Kejadian ini berawal dari adanya kedatangan perdana menteri Jepang Kakuei Tanaka. Kedatangan beliau ini tidak disambut hangat oleh para mahasiswa yang ingin menyambut nya dengan demonstrasi mahasiswa besar–besaran di bandara Halim Perdana Kusuma. Tetapi, karena penjagaan saat itu sangat ketat, sehingga para mahasiswa pun tidak berhasil menerobos masuk ke dalam.
Peristiwa Malari dapat dilihat dari berbagai perspektif. Ada yang memandangnya sebagai demonstrasi mahasiswa menentang modal asing, terutama Jepang. Beberapa pengamat melihat peristiwa itu sebagai ketidaksenangan kaum intelektual terhadap Asisten pribadi[22] (Aspri) Presiden Soeharto (Ali Moertopo, Soedjono Humardani, dan lain-lain) yang memiliki kekuasaan teramat besar.[23]
Menurut LIPI, aktivitas pembakaran barang-barang buatan/merek Jepang itu hanya alasan untuk kepentingan lain dari pihak yang bertikai, bahkan bersaing meraih kekuasaan yang lebih tinggi. Kasus ini mencerminkan friksi elit militer, khususnya rivalitas antara Jenderal Soemitro dan Ali Moertopo. Kedua kasus ini, meminjam ungkapan Chalmers
Johnson (Blowback, 2000), dapat disebut permainan “jenderal kalajengking” (scorpion general)[24].
Dari adanya peristiwa 15 Januari ini, langit Jakarta penuh dengan asap dan berkabut. Sehingga Presiden Soeharto sangat merasa malu karena peristiwa malari ini terjadi didepan tamu negara (saat Perdana Mentri Jepang datang). Sehingga dari kejadian ini, Soeharto memberhentikan Soemitro sebagai Pangkomkamtib (Panglima Komando Pemulihan Keamanan dan Ketertiban) dan langsung mengambil alih kepemimpinan Komkamtib, dan asisten pribadi nya pun di bubarkan. Beberapa alasan mengapa Ali Moertopo di berhentikan oleh Soeharto karena kegiatan yang di lakukan oleh Ali Murtopo dengan badan inteligennya mulai mengancam kedudukan Soeharto. Sehingga persaingan antara Ali Moertopo dan Sumitro dipergunakan untuk menyingkirkan Ali. Namun Sumitro pun segera ditarik dari jabatannya dan kendali Kopkamtib dipegang langsung oleh Soeharto. Beberapa bulan setelah peristiwa Malari sebanyak 12 surat kabar ditutup dan ratusan rakyat Indonesia termasuk mahasiswa ditangkap dan dipenjarakan.
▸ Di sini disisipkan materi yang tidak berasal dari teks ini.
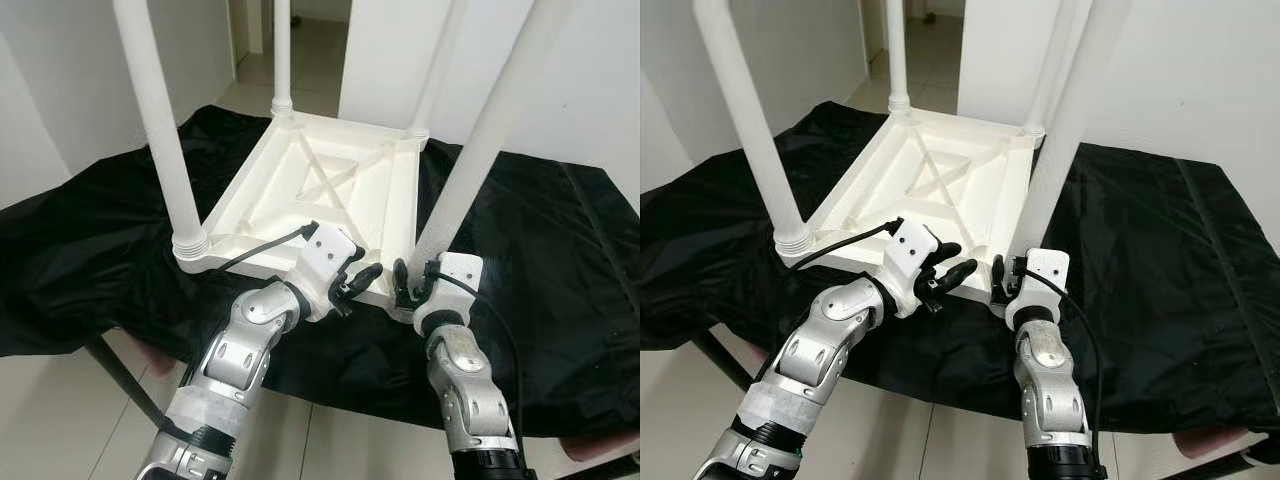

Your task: Building children table

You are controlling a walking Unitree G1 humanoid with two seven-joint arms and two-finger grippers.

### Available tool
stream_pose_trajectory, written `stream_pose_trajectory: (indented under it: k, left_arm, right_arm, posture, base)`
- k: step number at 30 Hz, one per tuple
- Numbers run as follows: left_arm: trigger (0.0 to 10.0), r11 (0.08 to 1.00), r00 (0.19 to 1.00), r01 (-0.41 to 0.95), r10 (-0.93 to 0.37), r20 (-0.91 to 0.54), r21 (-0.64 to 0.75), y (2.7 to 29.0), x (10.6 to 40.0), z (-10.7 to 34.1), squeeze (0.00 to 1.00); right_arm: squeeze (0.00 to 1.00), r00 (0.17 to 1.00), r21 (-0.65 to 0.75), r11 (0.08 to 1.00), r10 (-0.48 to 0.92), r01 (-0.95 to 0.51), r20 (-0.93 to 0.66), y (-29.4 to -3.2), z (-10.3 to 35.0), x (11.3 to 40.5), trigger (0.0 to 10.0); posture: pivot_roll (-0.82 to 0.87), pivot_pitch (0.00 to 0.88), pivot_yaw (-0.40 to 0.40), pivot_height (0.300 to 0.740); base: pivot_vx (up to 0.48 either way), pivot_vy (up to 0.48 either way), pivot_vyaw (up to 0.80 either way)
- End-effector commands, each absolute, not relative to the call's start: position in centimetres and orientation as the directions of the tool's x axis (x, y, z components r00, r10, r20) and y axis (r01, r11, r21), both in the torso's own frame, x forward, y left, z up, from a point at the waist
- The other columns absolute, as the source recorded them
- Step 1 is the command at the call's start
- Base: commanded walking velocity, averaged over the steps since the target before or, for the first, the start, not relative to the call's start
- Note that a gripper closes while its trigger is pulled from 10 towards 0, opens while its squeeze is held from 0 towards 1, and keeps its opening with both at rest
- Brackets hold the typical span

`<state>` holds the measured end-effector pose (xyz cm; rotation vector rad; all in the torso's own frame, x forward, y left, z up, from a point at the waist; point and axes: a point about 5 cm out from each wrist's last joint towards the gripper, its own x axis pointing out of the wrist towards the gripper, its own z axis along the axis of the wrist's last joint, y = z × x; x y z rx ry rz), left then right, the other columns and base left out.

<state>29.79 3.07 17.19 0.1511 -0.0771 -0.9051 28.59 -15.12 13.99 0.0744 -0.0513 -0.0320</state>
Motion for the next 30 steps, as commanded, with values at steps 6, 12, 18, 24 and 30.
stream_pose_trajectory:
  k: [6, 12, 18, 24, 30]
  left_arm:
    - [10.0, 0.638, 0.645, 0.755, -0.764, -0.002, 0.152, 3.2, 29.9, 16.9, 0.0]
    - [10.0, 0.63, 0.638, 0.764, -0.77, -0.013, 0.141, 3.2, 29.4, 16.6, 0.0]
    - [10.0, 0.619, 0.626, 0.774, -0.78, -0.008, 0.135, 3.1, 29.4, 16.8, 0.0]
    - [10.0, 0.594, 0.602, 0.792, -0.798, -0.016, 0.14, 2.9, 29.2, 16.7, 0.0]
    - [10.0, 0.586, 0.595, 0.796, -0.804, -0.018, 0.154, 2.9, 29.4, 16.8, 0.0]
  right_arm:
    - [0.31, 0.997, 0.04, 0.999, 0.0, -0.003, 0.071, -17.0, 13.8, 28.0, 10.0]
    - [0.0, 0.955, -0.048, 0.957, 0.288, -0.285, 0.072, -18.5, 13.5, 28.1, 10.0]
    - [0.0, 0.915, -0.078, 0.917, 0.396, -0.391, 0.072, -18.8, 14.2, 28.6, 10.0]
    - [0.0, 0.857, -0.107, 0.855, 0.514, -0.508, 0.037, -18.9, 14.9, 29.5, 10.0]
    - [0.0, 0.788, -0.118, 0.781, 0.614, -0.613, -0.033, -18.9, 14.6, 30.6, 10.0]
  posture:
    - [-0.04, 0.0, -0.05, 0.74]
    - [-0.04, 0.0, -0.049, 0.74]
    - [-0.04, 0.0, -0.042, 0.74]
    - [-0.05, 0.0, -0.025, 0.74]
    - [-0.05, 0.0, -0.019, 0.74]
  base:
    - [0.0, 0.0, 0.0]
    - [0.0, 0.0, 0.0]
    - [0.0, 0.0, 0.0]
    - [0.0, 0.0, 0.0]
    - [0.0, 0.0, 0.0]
Selanjutnya, setelah peristiwa ini, Soeharto sangat selektif untuk memilih pembantu dekatnya. Segala upaya dijalankan untuk mempertahankan dan mengawetkan kekuasaan, baik secara fisik maupun secara mental. Dalam hal ini menunjukkan bahwa Ia semakin anti demokrasi. Misalnya pada saat menghadapi massa yang berdemonstran biasanya dihadapi tidak dengan cara kekerasan, dan setelah peristiwa malari, cara yang di pakai untuk menghadapi protes terhadap pemerinthan di lakukan dengan kekuatan senjata. Contohnya, pada tahun 1978, kampus ITB di Bandung di duduki oleh tentara karena aksi–aksi untuk menentang Orde Baru di lakukan di tempat ini.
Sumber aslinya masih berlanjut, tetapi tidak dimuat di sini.